◆ PROBLEM:
Please reproduce all entries word for word, leaving every image behind.

+++ RECORD SET +++

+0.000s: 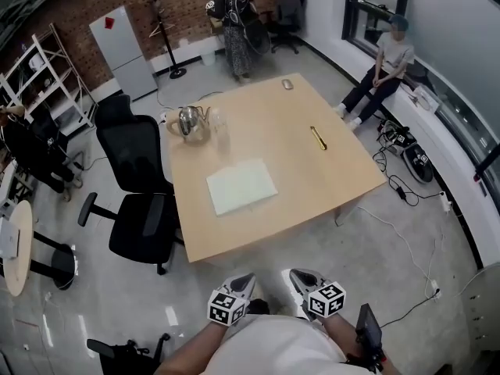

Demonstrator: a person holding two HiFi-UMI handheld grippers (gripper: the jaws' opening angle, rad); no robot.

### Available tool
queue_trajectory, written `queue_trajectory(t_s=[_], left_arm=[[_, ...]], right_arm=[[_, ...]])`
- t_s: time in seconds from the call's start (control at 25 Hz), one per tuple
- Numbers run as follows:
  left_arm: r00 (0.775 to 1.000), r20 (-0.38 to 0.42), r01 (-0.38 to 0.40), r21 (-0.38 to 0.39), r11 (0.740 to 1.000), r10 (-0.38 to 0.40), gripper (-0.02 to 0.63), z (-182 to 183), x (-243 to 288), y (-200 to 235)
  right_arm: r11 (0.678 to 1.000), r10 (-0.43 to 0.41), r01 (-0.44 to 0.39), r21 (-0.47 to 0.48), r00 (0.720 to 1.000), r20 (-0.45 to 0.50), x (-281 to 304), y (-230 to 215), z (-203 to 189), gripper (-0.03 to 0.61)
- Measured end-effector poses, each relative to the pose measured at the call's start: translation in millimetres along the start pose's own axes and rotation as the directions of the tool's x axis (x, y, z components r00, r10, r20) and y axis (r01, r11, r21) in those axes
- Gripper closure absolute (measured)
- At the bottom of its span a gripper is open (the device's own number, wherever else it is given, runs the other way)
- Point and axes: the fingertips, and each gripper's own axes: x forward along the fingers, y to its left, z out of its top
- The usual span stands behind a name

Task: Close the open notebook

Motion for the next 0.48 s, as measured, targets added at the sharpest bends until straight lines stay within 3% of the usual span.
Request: queue_trajectory(t_s=[0.48], left_arm=[[0.995, 0.035, 0.092, 0.029, 0.995, -0.093, 0.606, 65.6, 47.9, 76.3]], right_arm=[[0.997, -0.074, 0.073, -0.02, 0.997, -0.008, 76.5, -22.9, 56.2, 0.561]])
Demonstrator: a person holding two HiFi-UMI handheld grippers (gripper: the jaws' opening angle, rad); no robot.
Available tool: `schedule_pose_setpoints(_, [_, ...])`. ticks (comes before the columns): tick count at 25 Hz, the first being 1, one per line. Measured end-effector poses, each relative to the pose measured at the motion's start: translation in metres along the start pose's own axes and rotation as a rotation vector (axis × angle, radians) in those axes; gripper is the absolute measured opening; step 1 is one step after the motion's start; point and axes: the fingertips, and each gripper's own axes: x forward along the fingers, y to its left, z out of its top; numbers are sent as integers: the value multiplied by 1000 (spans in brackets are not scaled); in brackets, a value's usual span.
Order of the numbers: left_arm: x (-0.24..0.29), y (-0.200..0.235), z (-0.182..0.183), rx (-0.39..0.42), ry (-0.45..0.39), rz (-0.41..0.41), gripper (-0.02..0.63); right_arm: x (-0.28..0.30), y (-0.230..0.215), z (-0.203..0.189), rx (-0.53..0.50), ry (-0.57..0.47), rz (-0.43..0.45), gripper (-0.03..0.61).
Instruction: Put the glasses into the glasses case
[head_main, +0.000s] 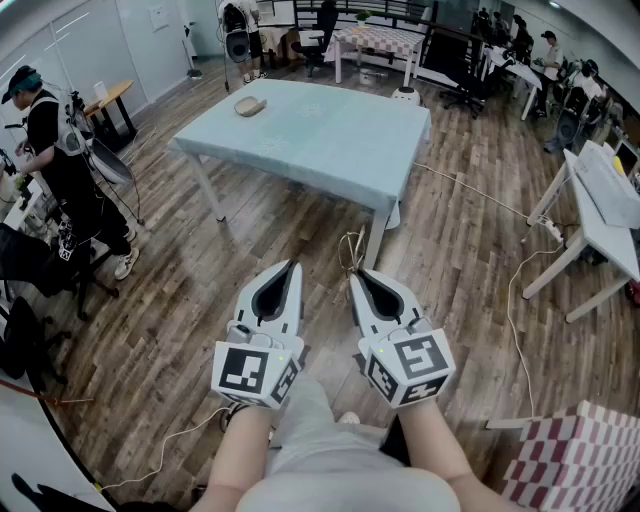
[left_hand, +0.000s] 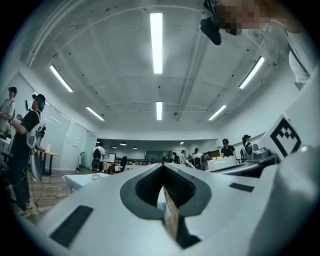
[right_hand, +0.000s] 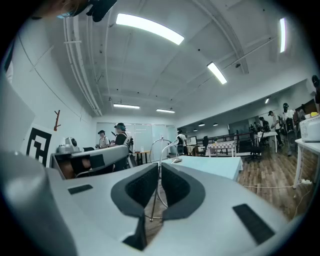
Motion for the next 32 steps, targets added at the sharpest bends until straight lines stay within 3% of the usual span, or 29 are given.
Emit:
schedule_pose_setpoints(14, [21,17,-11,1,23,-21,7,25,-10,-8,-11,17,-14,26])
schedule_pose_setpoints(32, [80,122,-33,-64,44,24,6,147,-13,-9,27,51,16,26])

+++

◆ SOLVED PROBLEM:
+0.000s: 

Demonstrator: a person holding two HiFi-UMI handheld grippers (gripper: the jaws' opening angle, rad); no robot.

### Available tool
queue_trajectory, written `queue_trajectory(t_s=[_], left_arm=[[_, ...]], right_arm=[[_, ...]])`
- t_s: time in seconds from the call's start (control at 25 Hz), one per tuple
- Numbers run as follows:
  left_arm: r00 (0.775 to 1.000), r20 (-0.38 to 0.42), r01 (-0.38 to 0.40), r21 (-0.38 to 0.39), r11 (0.740 to 1.000), r10 (-0.38 to 0.40), gripper (-0.02 to 0.63), z (-182 to 183), x (-243 to 288), y (-200 to 235)
  right_arm: r11 (0.678 to 1.000), r10 (-0.43 to 0.41), r01 (-0.44 to 0.39), r21 (-0.47 to 0.48), r00 (0.720 to 1.000), r20 (-0.45 to 0.50), x (-281 to 304), y (-230 to 215), z (-203 to 189), gripper (-0.03 to 0.61)
- Measured end-effector poses, each relative to the pose measured at the call's start: translation in millimetres along the start pose's own axes and rotation as the directions of the tool's x axis (x, y, z components r00, r10, r20) and y axis (r01, r11, r21) in those axes
- Gripper closure absolute (measured)
- At the bottom of its span a gripper is open (the device's own number, wherever else it is given, runs the other way)
- Point and axes: the fingertips, and each gripper's own axes: x forward along the fingers, y to its left, z out of its top
- The usual span stands behind a name

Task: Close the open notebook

Motion for the next 0.48 s, as measured, targets added at the sharpest bends until straight lines stay within 3% of the usual span.
Request: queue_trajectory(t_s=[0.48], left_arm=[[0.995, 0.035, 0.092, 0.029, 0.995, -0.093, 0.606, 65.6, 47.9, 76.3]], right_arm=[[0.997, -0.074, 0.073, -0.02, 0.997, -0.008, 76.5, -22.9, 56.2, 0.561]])
Demonstrator: a person holding two HiFi-UMI handheld grippers (gripper: the jaws' opening angle, rad); no robot.
Available tool: `schedule_pose_setpoints(_, [_, ...])`. ticks (comes before the columns): tick count at 25 Hz, the first being 1, one per line. Measured end-effector poses, each relative to the pose measured at the motion's start: translation in metres along the start pose's own axes and rotation as a rotation vector (axis × angle, radians) in those axes; gripper is the absolute measured opening; step 1 is one step after the motion's start; point and axes: the fingertips, and each gripper's own axes: x forward along the fingers, y to its left, z out of its top; numbers are sent as integers: the value multiplied by 1000 (spans in brackets are not scaled); in brackets, a value's usual span.
Order of the numbers: left_arm: x (-0.24..0.29), y (-0.200..0.235), z (-0.182..0.183), rx (-0.39..0.42), ry (-0.45..0.39), rz (-0.41..0.41), gripper (-0.02..0.63); right_arm: x (-0.28..0.30), y (-0.230..0.215), z (-0.203..0.189), rx (-0.53..0.50), ry (-0.57..0.47), rz (-0.43..0.45), gripper (-0.03..0.61).
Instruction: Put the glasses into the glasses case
[head_main, +0.000s] 
[left_hand, +0.000s] 
[right_hand, +0.000s] 
Motion for the next 32 steps, targets added at the sharpest bends until straight lines stay within 3% of the usual span, or 29 are given.
Emit:
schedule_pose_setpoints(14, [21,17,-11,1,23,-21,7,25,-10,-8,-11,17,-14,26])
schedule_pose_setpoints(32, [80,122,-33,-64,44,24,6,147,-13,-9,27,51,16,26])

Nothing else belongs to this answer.